The "You Are What You Eat" Customer Segmentation
This project uses k-means clustering to segment up a grocery chain’s customer base in order to increase understanding of shopping behavior, and thereby enhance the relevancy of targeted messaging & customer communications.
Table of contents
Project Overview
Context
ABC Grocery would like to understand who is buying what at their stores. They wonder if lifestyle choices may affect which food areas customers are shopping into, or more interestingly, not shopping into.
The overall goal here is give ABC Grocery a better understanding of their customers by segmenting them based on the food categories that they typically buy, thus allowing the business to make informed advertising and customer communications decisions.
Fortunately, we have data on the categories of food that customers buy, and we can employ an unsupervised Machine Learning algorithm - k-means Clustering - to distinguish types of ABC’s customers by the groceries that they buy.
Actions
After compiling the necessary data from tables in the database, I use the Pandas package in Python to aggregate transaction data across product areas from the most recent six months to a customer level. The final data for clustering is, for each customer, the percentage of sales allocated to each product area.
After preparing the data, other k-means cluster analysis tasks include:
- Feature Scaling: data first needs to be standardized so that the measured distances are on the same scale for each variable.
- Find k segments, using Within Cluster Sum of Squares for unsupervised learning tasks.
- Apply the k-means algorithm onto the product area data.
- Append the clusters to our customer base and then profile the resulting customer segments to understand what the differentiating factors were.
Results
WCSS analysis suggests customers should be segmented into 3 clusters. These clusters ranged in size, with Cluster 0 accounting for 73.6% of the customer base, Cluster 2 accounting for 14.6%, and Cluster 1 accounting for 11.8%.
These categories yeilded interesting insights!
For Cluster 0 we saw a significant portion of spend being allocated to each of the product areas - showing customers without any particular dietary preference.
For Cluster 1 we saw quite high proportions of spend being allocated to Fruit & Vegetables, but very little to the Dairy & Meat product areas. It could be hypothesized that these customers are following a vegan diet.

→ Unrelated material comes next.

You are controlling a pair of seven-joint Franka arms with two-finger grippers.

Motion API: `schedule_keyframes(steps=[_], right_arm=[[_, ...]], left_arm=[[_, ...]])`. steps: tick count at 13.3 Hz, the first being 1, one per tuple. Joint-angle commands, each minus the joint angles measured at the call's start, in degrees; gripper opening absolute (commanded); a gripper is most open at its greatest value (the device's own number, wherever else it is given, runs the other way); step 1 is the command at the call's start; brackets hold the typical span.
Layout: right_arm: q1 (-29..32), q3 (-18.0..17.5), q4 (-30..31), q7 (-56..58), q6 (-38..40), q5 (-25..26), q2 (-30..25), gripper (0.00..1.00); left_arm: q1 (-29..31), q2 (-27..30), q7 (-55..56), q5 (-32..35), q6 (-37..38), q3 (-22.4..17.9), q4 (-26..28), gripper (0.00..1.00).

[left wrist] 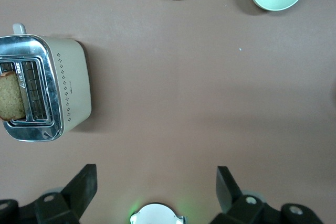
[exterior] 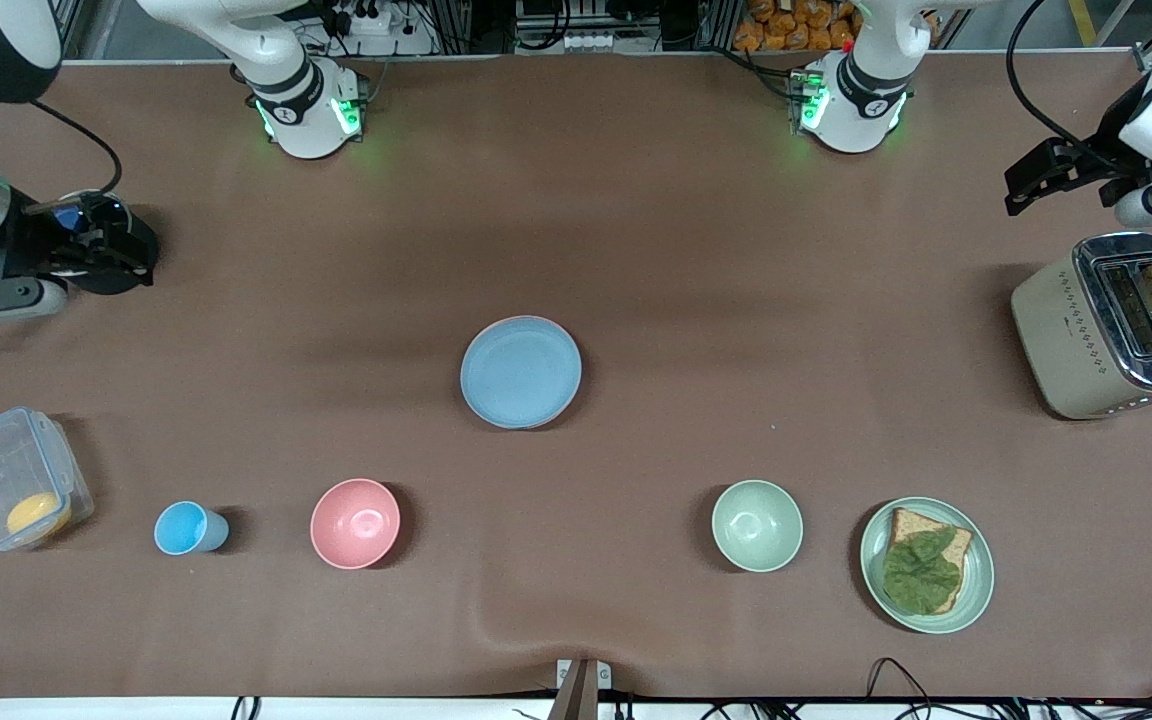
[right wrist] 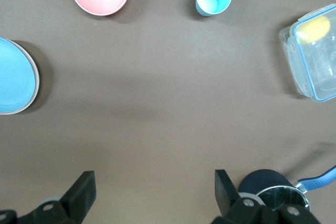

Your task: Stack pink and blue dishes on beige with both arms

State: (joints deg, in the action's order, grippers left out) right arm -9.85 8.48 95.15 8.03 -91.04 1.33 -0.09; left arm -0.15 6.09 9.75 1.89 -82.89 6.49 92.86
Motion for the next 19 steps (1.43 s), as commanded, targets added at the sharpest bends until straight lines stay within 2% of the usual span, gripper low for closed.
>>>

Finally customers in Cluster 2 spent significant portions within Dairy, Fruit & Vegetables, but very little in the Meat product area - so similarly, we would make an early hypothesis that these customers are more along the lines of those following a vegetarian diet.
To help embed this segmentation into the business, let’s call this the “You Are What You Eat” segmentation.
Growth/Next Steps
It would be interesting to also run this segmentation task at a lower level of product areas, so rather than just the four areas of Meat, Dairy, Fruit, Vegetables - clustering spend across the sub-categories below (or within) those categories would mean we could create more specific clusters and get an even more granular understanding of dietary preferences within the customer base.
Although I only include in this analysis the variables that are linked directly to sales - it would interesting to also include customer metrics such as distance to store, gender, etc. to give a even more nuanced understanding of customer segmentation.
It may also be useful to test other clustering approaches such as hierarchical clustering or DBSCAN to compare the results.
Data Overview
ABC Grocery does sell more than just food items, but for the sake of this analysis, they are only looking to discover segments of customers based upon their transactions within food based product areas, so we will need to only select data from those.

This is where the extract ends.